__WORK ORDER__. Exactly the lines from the one with "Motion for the" through the final line of the listing below should appear in the answer, and no others.

(Beginning of GIVEN MATERIAL)

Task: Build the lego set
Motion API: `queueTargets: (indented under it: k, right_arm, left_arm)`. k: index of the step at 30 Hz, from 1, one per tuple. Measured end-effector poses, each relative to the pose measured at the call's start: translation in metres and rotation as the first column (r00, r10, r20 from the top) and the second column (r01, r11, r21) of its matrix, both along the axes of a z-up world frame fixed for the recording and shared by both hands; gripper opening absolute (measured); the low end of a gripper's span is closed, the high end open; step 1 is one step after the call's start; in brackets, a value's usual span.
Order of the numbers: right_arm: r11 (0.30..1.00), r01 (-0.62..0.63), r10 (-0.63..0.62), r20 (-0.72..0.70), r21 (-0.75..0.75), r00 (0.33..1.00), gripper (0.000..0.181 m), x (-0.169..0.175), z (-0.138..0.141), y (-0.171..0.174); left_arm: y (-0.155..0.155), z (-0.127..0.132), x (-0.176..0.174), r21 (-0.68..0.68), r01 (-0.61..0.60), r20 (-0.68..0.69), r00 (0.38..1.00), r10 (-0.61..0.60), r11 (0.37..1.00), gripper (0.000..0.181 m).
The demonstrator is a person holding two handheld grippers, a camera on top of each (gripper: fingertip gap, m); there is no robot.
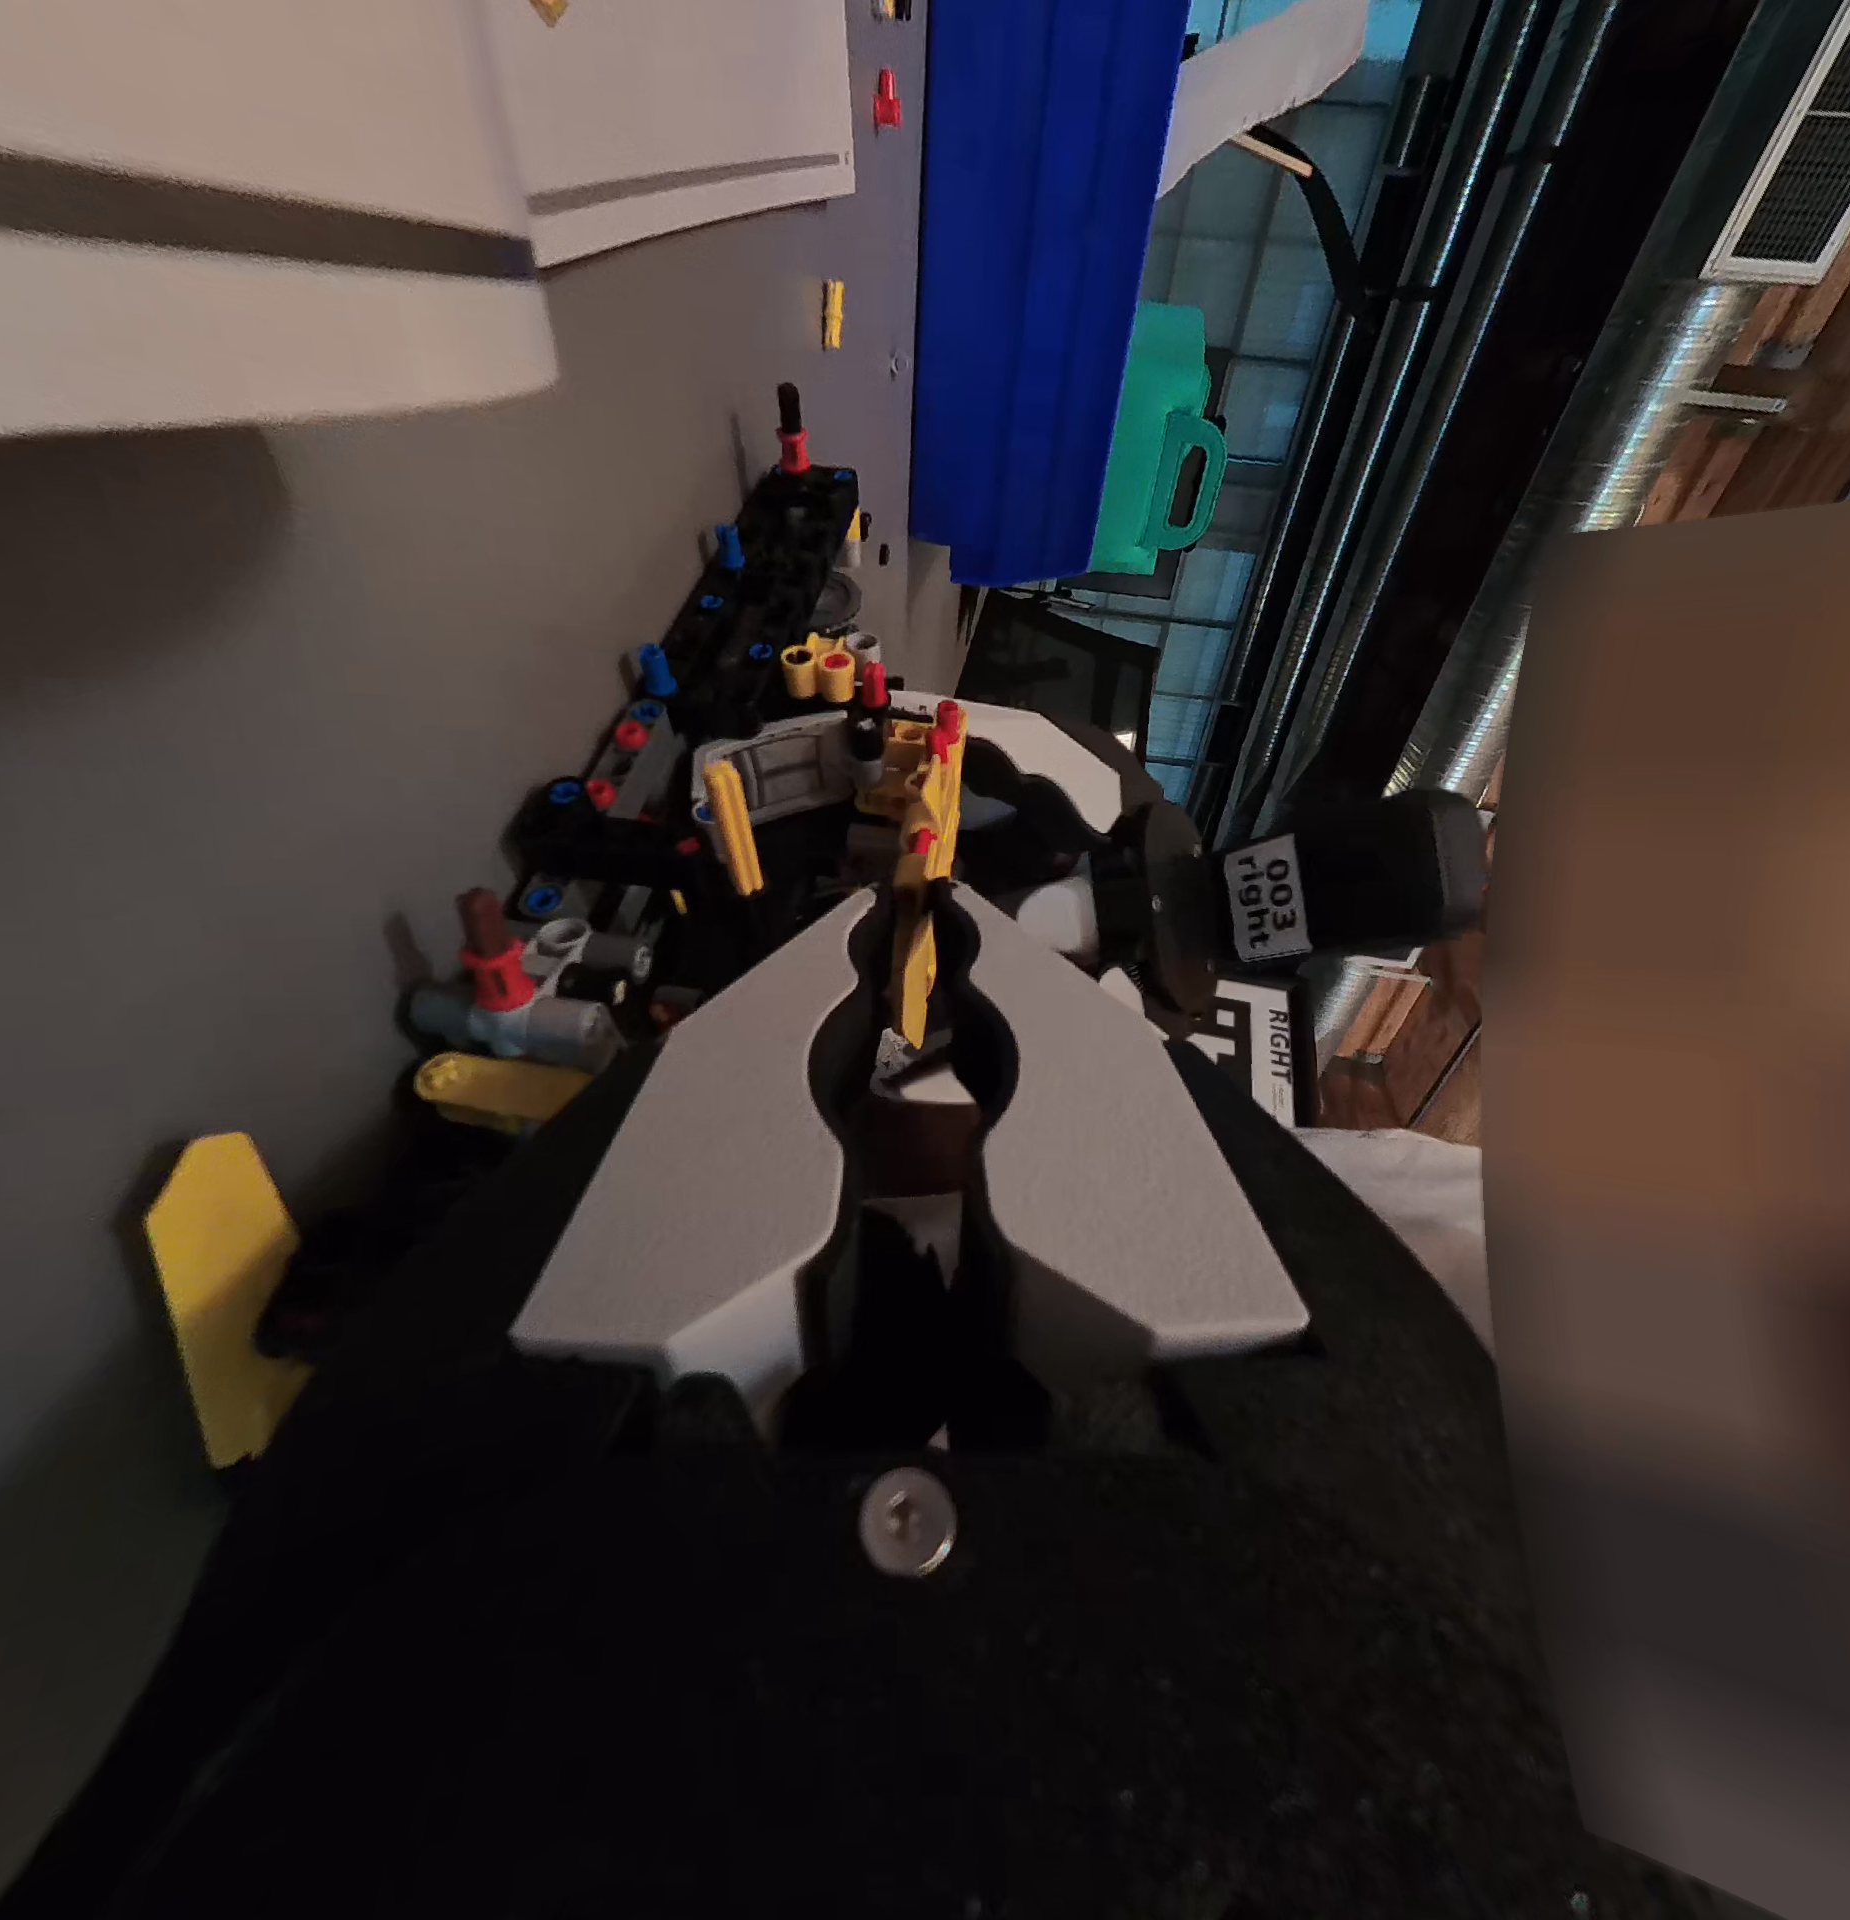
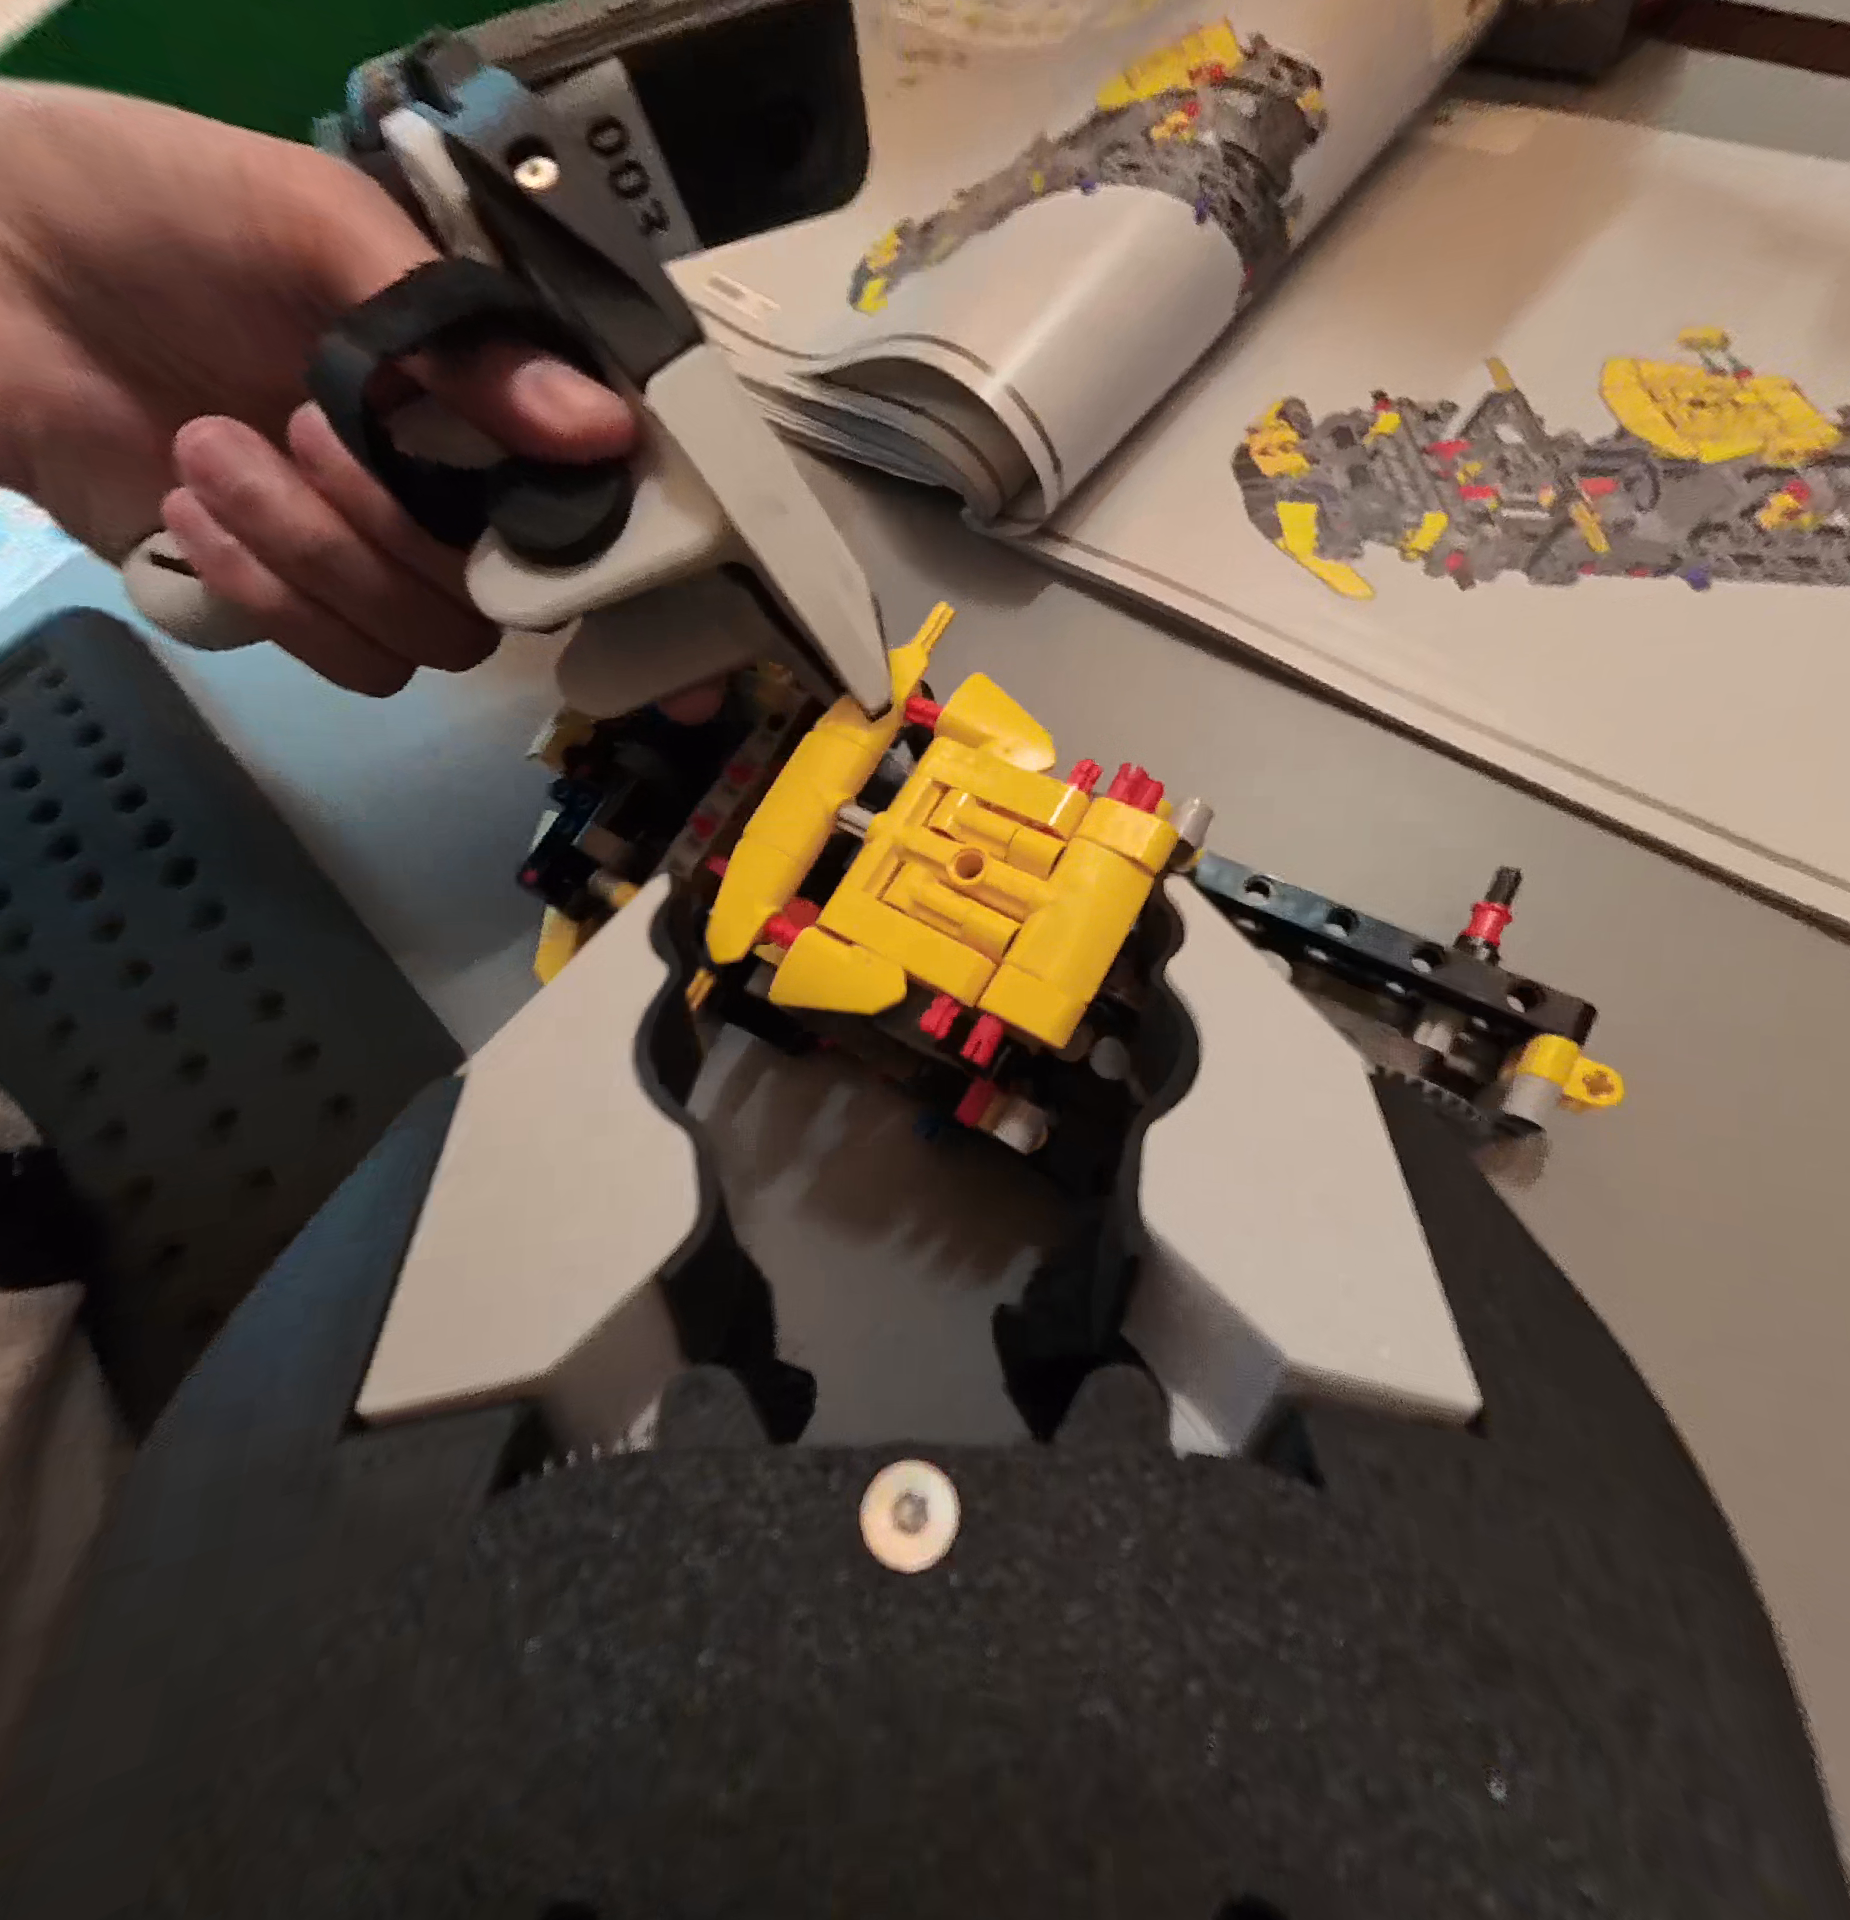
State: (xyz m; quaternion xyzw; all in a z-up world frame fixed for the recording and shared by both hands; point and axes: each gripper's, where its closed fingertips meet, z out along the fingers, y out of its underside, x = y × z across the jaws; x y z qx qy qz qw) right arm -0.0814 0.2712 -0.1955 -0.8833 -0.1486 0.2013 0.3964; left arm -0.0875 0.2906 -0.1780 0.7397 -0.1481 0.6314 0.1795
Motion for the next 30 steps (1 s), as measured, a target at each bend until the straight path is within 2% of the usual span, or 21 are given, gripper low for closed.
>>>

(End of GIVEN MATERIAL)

__RESPONSE TO THE EXERCISE__.
Motion for the next 30 steps (1 s), as measured, a target at each bend until the straight path is within 2% of the usual span, or 21 are given, gripper low for closed.
>>>

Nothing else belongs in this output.